Pakistan is not directly mentioned but older TP-Link models commonly used here the TL-WR840N and TL-WR841N are present in billions of homes and offices in Pakistan. Meaning, the pool of potential victims is quite large here too.
Mirai Malware : From Home Routers to Critical Infrastructure Risks
This vulnerability also has another disturbing connection. In December 2024 Unit 42 analyzed a malware called FrostyGoop that targets operational technology namely, power grids and industrial control systems. That analysis found an IP address associated with a TP-Link WR740N router that someone used to access an ENCO industrial control device.
Direct proof wasn’t found but this connection suggests that these routers are not just limited to home internet and they could also be used as stepping stones to industrial and critical infrastructure attacks. A simple home router if infected can become a link on its way to a factory or power grid.
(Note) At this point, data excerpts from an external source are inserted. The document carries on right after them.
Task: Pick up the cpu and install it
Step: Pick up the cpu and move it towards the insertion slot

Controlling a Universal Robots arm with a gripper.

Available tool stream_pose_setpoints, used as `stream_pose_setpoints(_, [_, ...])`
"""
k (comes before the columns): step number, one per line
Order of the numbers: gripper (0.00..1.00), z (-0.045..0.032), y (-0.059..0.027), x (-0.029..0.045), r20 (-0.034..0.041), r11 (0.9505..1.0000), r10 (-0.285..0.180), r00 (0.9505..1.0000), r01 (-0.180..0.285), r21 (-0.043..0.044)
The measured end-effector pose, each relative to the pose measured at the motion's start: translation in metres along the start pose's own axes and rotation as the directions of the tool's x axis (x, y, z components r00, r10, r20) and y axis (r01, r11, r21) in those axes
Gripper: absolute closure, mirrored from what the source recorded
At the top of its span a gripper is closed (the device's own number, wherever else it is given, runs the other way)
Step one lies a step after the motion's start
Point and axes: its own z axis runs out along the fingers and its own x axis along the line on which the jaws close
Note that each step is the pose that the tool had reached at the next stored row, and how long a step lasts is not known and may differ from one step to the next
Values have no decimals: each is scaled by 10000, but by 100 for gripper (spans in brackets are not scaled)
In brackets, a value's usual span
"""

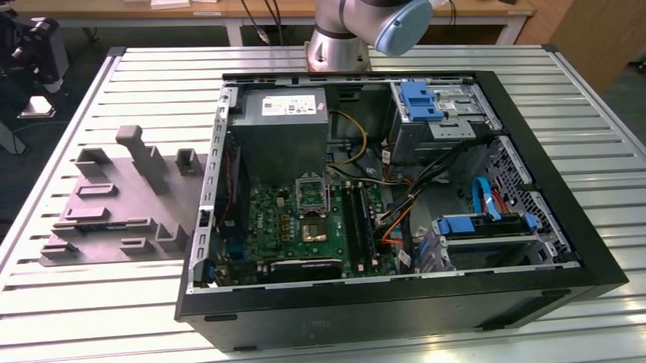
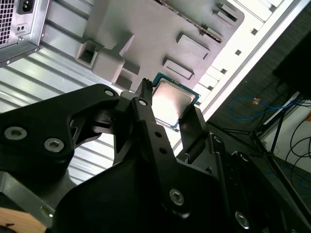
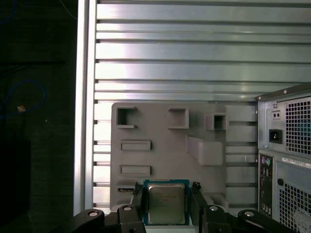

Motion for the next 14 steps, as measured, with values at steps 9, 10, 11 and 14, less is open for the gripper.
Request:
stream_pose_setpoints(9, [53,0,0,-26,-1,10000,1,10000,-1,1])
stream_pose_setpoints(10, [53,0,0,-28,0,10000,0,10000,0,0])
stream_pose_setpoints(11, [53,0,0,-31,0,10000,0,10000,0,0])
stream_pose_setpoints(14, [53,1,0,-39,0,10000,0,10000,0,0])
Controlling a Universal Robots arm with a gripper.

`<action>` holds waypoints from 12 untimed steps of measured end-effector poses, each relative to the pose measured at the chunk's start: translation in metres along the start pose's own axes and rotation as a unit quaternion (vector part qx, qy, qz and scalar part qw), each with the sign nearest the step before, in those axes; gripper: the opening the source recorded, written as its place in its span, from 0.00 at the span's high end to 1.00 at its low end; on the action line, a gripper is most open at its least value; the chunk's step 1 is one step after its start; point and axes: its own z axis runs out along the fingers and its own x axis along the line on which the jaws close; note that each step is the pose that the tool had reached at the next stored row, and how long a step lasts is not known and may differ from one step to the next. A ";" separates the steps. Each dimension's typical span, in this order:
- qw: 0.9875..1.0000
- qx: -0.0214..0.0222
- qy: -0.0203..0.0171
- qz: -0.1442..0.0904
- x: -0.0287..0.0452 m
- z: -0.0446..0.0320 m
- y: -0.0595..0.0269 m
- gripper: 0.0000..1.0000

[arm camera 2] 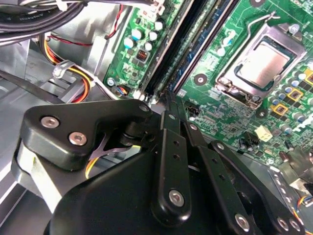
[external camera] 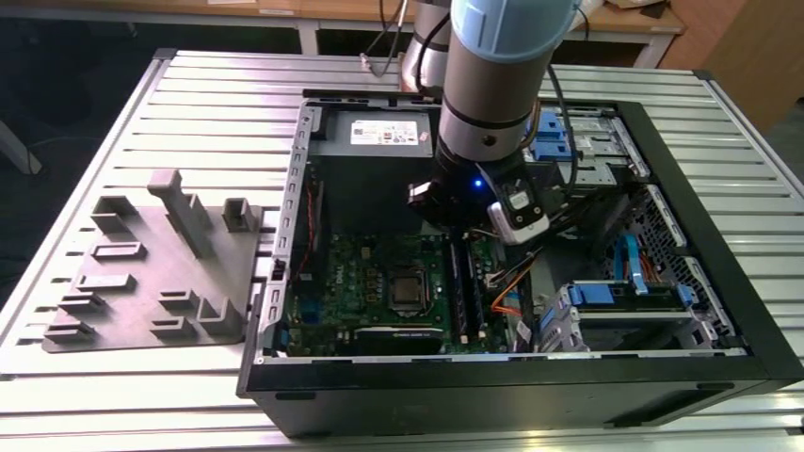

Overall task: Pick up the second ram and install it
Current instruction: 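Press down the second ram until it locks into place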

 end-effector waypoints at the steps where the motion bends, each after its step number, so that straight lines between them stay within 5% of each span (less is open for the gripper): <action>1: 1.000 0.000 0.000 0.000 0.0000 0.0012 -0.0001 0.93; 12: 1.000 0.000 0.000 0.000 0.0002 0.0057 -0.0004 0.93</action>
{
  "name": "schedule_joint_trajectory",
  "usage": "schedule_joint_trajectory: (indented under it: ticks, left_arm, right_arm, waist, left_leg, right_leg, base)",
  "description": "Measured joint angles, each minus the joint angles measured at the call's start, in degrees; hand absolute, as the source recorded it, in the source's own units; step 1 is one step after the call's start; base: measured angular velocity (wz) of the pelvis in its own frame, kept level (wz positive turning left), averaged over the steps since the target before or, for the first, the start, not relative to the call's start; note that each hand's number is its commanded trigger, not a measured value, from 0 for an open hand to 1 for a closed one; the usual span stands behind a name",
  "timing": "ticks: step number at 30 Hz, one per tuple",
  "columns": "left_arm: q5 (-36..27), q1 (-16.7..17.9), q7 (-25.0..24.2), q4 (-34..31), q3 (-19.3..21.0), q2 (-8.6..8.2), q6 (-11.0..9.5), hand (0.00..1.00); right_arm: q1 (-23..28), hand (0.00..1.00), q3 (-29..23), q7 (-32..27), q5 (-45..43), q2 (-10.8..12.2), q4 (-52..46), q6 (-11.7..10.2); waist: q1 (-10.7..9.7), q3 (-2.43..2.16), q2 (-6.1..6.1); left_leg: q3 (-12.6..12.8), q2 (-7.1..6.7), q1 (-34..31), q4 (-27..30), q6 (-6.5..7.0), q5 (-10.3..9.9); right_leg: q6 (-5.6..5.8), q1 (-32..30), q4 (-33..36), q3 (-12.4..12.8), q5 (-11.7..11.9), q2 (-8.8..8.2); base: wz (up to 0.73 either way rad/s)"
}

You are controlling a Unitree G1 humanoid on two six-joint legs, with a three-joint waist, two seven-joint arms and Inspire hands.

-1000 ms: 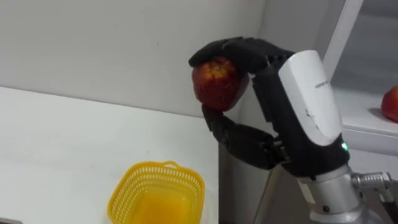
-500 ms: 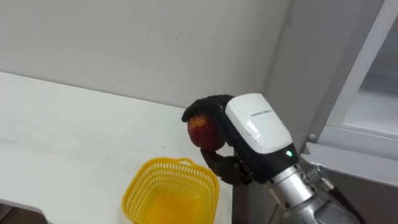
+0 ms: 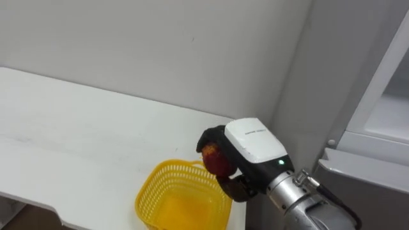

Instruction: Retrieve from the upper fridge

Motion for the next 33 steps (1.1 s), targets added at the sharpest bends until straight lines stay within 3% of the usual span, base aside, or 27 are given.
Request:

TP-Links official statement is straightforward. The company confirmed that all these devices are end-of-life and no official security patch will be released. They recommend that customers replace these devices and not use the default credentials.
It also came to light from a different source that TP-Link has kept some patches available on its tech support platform since 2018 but these are not automatic updates, requiring customers to contact them manually. Very few people do this. Practically speaking if your router is among the affected models there is no automatic fix no notification no official warning. Only sources like this article can tell you that the threat is real.
What You Should Do
The most important thing is to check your router model. There is a sticker on the back or bottom of the router with the model number. If it says TL-WR940N, TL-WR740N or TL-WR841N then you are in the category of directly affected devices. First, if possible, make the routers web management interface not directly accessible from the internet i.e. turn off remote access.
Second change the default password admin/admin right now. Keep a strong and unique password. Third and most effective thing is to replace this router. These are devices from before 2017 using them in 2026 is like living in a house with the doors completely open.
New routers are affordable and receive automatic security updates. Fourth if you have IoT devices like cameras or smart TVs keep them on a separate network segment or guest WiFi from the router so that even if the router gets infected and it cannot reach other sensitive devices.
Final Thought
The biggest lesson in this whole story isn’t that the TP-Link router is faulty. The lesson is that there are millions of devices around the world that are never updated, whose default passwords are never changed and which people assume are secure simply because they are working. Hackers take advantage of these ideas..
A router thats silently joined a botnet appears to function perfectly normal. The internet works, the lights blink, and there are no errors. But behind the scenes its attacking others. And when law enforcement or your ISP notices one day the IP address will be yours. Therefore home or office network security is not a technical issue and it is a basic responsibility.